No segundo tempo, o técnico do Panamá, o colombiano Hernán Darío Gómez, tirou o atacante Gabriel Torres e colocou o zagueiro Cummings para reforçar o sistema defensivo e segurar a vitória. Mas o treinador da Tunísia aumentou o poderio ofensivo com o meia Badri no lugar do volante Sassi.

Resultado: empate tunisiano logo aos 5 minutos. Sliti fez boa jogada e tocou para Khazri, que cruzou para o centroavante grandalhão Ben Youssef empurrar para o gol. Um gol histórico, o de número 2.500 na história das Copas do Mundo.

Depois do empate, Hernán Darío Gómez quis consertar o erro e inverteu a substituição anterior. Desta vez, tirou o zagueiro Roman Torres e colocou o atacante Tejada. Mas não deu certo. Aos 20 minutos, a Tunísia virou. O atacante Khazri recebeu passe de Haddadi dentro da pequena área e completou para o gol vazio.

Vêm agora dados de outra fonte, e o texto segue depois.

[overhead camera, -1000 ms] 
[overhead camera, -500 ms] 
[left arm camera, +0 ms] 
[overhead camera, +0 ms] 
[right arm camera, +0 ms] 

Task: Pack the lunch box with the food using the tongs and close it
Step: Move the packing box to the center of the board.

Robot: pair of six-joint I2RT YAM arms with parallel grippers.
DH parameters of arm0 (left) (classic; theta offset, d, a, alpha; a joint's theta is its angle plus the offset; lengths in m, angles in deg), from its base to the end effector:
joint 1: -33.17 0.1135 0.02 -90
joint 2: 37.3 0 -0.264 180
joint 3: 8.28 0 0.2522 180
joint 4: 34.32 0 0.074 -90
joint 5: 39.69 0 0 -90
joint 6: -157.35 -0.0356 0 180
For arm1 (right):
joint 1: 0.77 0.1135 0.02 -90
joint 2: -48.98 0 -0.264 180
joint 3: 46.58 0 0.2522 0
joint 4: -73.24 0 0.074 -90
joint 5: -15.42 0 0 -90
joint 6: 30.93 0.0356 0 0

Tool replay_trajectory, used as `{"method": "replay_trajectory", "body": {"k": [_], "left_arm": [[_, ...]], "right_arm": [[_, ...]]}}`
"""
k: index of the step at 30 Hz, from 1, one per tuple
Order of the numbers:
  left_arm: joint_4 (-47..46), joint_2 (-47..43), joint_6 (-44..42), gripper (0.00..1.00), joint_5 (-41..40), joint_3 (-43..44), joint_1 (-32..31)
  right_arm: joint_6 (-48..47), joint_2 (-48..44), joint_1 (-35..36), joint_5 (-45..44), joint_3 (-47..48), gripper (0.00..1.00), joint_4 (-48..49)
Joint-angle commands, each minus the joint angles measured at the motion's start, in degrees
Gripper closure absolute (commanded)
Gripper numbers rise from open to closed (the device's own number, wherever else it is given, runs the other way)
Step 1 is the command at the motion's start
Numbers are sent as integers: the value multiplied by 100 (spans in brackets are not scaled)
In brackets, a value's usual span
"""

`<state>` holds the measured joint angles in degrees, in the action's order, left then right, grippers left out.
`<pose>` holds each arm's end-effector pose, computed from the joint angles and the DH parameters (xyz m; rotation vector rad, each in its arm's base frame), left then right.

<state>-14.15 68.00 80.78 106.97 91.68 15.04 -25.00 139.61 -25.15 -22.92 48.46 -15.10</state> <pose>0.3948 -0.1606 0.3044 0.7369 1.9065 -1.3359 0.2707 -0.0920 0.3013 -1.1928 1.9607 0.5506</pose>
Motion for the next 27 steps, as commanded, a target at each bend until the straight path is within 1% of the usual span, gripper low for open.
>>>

Em seguida, os panamenhos fizeram o segundo gol, em um belo arremate de Bárcenas. Mas a jogada já havia sido parada uma falta de Tejada no lance anterior. No fim, o Panamá não teve força para empatar e a Tunísia conquistou a sua segunda vitória em Copas do Mundo.

 

FICHA TÉCNICA

PANAMÁ 1 x 2 TUNÍSIA

PANAMÁ - Jaime Penedo; Adolfo, Román Torres (Tejada), Fidel Escobar e Ovalle; Gabriel Gómez, Anibal Godoy, Ricardo Ávila (Arroyo), Edgar Bárcenas e José Rodríguez; Gabriel Torres (Cummings). Técnico: Hernán Darío Gómez.

TUNÍSIA - Aymen Mathlouthi; Hamdi Nagguez, Bedoui, Meriah e Haddadi; Chaaleli, Ellyres Skhiri, Sassi (Badri) e Sliti (Khalil); Ben Youssef e Wahbi Khazri (Srarfi). Técnico: Nabil Maaloul.

GOLS - Meriah (contra), aos 32 minutos do primeiro tempo; Ben Youssef, aos 5, e Khazri, aos 20 minutos do segundo tempo.

CARTÕES AMARELOS - Ricardo Ávila, Gabriel Gómez e Tejada (Panamá); Sassi, Badri e Chaaleli (Tunísia).

ÁRBITRO - Nawaf Shukralla (Fifa/Bahrein).

RENDA E PÚBLICO - Não disponíveis.

LOCAL - Arena Mordovia, em Saransk (Rússia).